> [WHAT IS BEING ASKED]:
With the images removed, write out every line below exactly.

*** DATA EXTRACT ***

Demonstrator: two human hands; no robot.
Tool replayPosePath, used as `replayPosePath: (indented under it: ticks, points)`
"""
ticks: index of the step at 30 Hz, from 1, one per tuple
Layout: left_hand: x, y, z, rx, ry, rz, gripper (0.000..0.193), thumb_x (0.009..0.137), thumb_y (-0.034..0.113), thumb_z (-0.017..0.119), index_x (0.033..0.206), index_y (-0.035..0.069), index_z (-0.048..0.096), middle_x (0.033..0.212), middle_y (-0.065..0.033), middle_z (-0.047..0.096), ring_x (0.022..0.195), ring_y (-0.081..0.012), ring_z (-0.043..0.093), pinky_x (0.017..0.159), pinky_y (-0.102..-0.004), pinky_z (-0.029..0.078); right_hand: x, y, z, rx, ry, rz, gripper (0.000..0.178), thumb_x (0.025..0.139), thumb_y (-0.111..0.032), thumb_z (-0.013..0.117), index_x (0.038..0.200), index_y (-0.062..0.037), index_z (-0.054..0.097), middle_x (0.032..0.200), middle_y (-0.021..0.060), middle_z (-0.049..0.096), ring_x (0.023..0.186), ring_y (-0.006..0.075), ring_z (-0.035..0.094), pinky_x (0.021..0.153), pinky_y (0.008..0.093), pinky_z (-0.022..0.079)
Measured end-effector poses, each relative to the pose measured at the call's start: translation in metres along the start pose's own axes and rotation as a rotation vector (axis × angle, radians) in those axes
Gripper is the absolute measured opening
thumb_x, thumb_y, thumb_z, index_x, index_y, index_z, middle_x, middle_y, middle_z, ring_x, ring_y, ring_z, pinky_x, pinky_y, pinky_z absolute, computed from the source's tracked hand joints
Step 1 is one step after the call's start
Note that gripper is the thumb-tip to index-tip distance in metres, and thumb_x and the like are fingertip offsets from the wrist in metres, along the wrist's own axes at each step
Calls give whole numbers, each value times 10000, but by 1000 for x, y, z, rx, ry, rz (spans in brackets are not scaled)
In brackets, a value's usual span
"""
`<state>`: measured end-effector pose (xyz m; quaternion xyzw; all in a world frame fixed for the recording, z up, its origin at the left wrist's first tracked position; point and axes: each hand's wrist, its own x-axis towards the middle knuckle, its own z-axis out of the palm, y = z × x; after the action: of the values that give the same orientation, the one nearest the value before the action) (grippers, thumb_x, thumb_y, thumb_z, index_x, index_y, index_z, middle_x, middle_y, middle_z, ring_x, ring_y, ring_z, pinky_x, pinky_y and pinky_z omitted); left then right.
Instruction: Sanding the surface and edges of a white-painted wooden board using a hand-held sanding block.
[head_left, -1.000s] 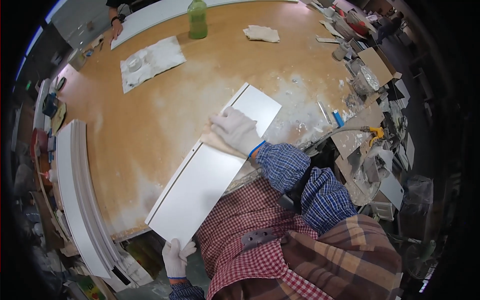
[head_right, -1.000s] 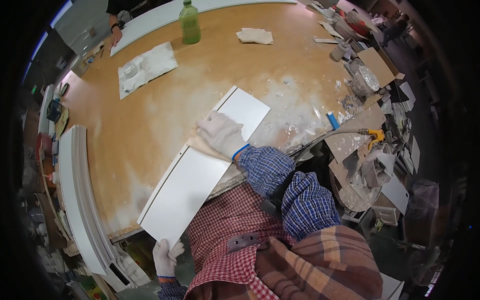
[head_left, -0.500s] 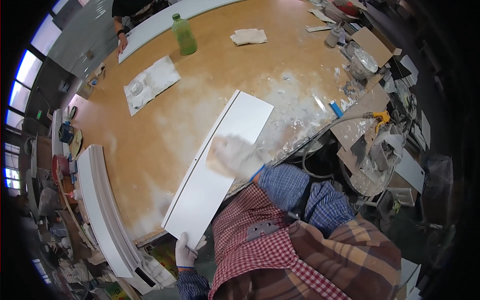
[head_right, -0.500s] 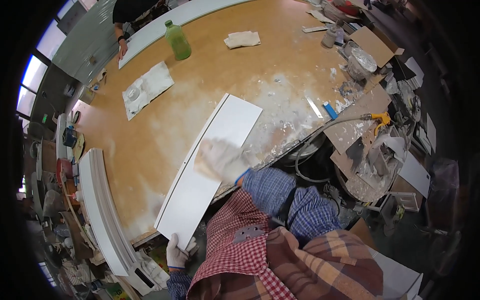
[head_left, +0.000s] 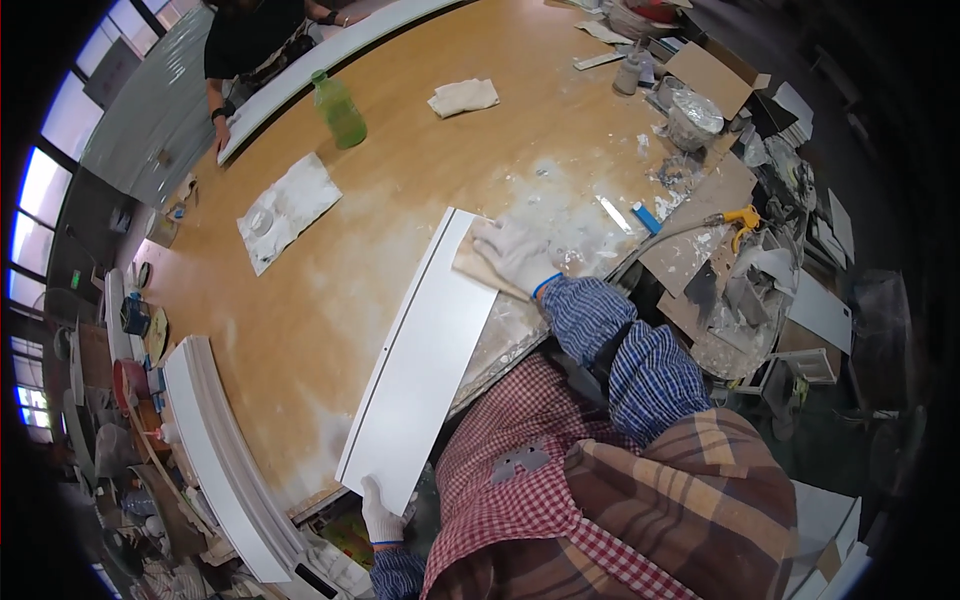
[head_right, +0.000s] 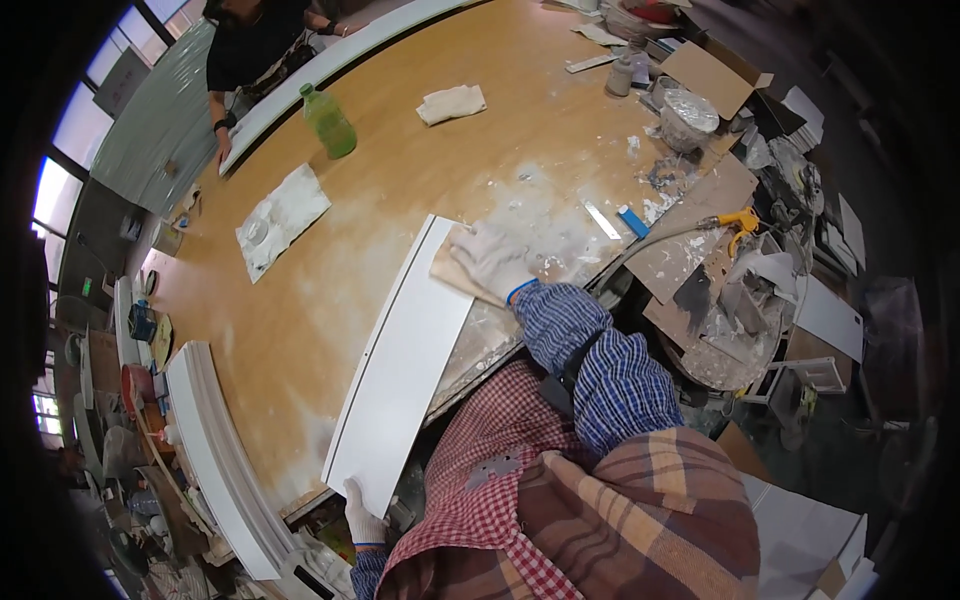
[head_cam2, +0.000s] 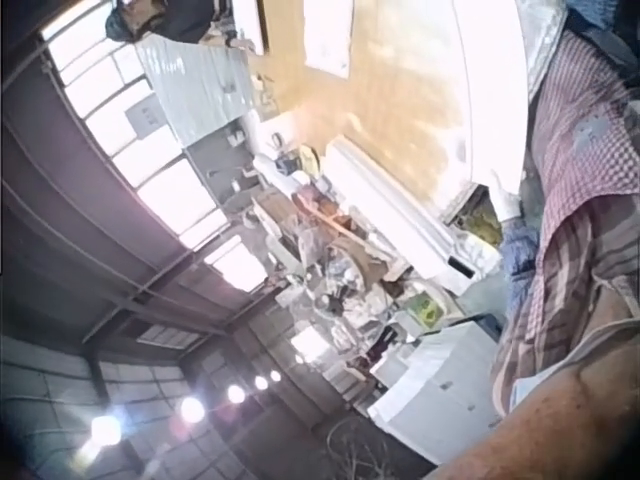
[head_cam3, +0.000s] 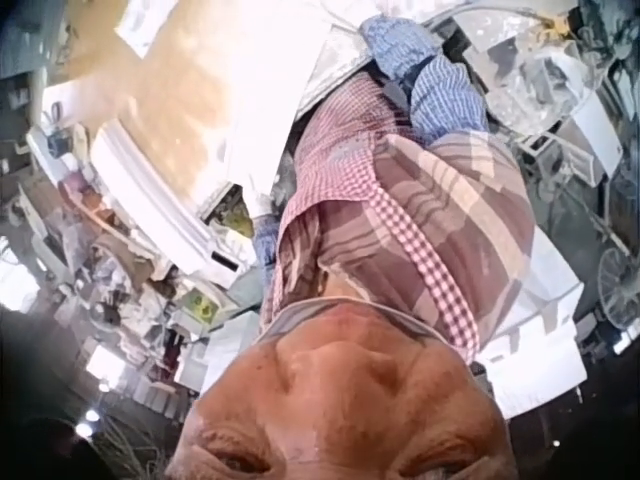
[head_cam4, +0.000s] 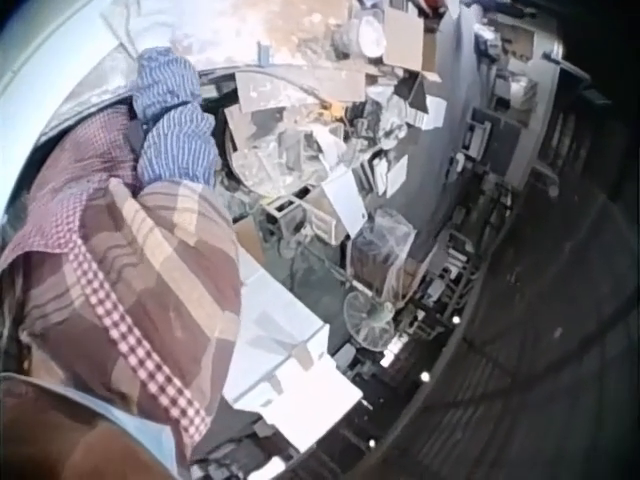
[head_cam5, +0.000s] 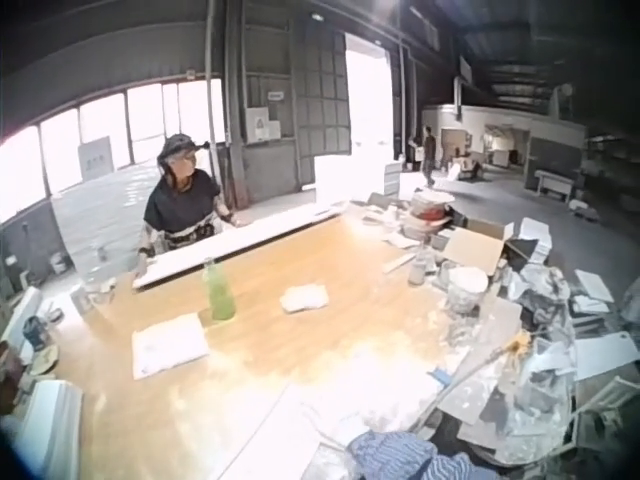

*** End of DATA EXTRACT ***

> [RESPONSE TO THIS EXERCISE]:
Demonstrator: two human hands; no robot.
Tool replayPosePath, used as `replayPosePath: (indented under it: ticks, points)`
"""
ticks: index of the step at 30 Hz, from 1, one per tuple
Layout: left_hand: x, y, z, rx, ry, rz, gripper (0.000..0.193), thumb_x (0.009..0.137), thumb_y (-0.034..0.113), thumb_z (-0.017..0.119), index_x (0.033..0.206), index_y (-0.035..0.069), index_z (-0.048..0.096), middle_x (0.033..0.212), middle_y (-0.065..0.033), middle_z (-0.047..0.096), ring_x (0.022..0.195), ring_y (-0.081..0.012), ring_z (-0.043..0.093), pinky_x (0.017..0.159), pinky_y (-0.102..-0.004), pinky_z (-0.029..0.078); right_hand: x, y, z, rx, ry, rz, gripper (0.000..0.178), thumb_x (0.025..0.139), thumb_y (-0.111..0.032), thumb_z (-0.013..0.117), index_x (0.038..0.200), index_y (-0.062..0.037), index_z (-0.054..0.097), middle_x (0.032..0.200), middle_y (-0.021..0.060), middle_z (-0.049..0.096), ring_x (0.023..0.186), ring_y (-0.006..0.075), ring_z (-0.035..0.094), pinky_x (0.021..0.153), pinky_y (0.008..0.093), pinky_z (-0.022..0.079)
Measured end-effector poses, each relative to the pose measured at the call's start: translation in metres along the start pose's own axes and rotation as a rotation vector (axis × angle, radians) in those axes
Gripper is the absolute measured opening
thumb_x, thumb_y, thumb_z, index_x, index_y, index_z, middle_x, middle_y, middle_z, ring_x, ring_y, ring_z, pinky_x, pinky_y, pinky_z absolute, computed from the source's tracked hand joints
Step 1 is one step after the call's start
Note that gripper is the thumb-tip to index-tip distance in metres, and thumb_x and the like are fingertip offsets from the wrist in metres, along the wrist's own axes at each step
Calls give whole numbers, each value times 10000, but by 1000 for x, y, z, rx, ry, rz (spans in brackets are not scaled)
In brackets, a value's usual span
"""
`<state>`: measured end-effector pose (xyz m; quaternion xyzw; all in a world frame fixed for the recording, z up, its origin at the left wrist's first tracked position; point and axes: each hand's wrist, its own x-axis towards the middle knuckle, its own z-axis out of the palm, y = z × x; after the action: of the values that give the same orientation, the one nearest the value before the action) (grippers, thumb_x, thumb_y, thumb_z, index_x, index_y, index_z, middle_x, middle_y, middle_z, ring_x, ring_y, ring_z, pinky_x, pinky_y and pinky_z omitted); left then right.
Instruction: Sanding the surface and edges of a white-painted wooden board using a hand-held sanding block.
[head_left, -1.000s] 
[head_right, -1.000s] 
[head_left, -0.500s] 
[head_right, -0.500s] 
[head_left, +0.000s] 
[head_right, +0.000s] 
[head_cam2, +0.000s] 
[head_cam3, +0.000s] 
[head_cam4, +0.000s] 
[head_cam5, +0.000s] 

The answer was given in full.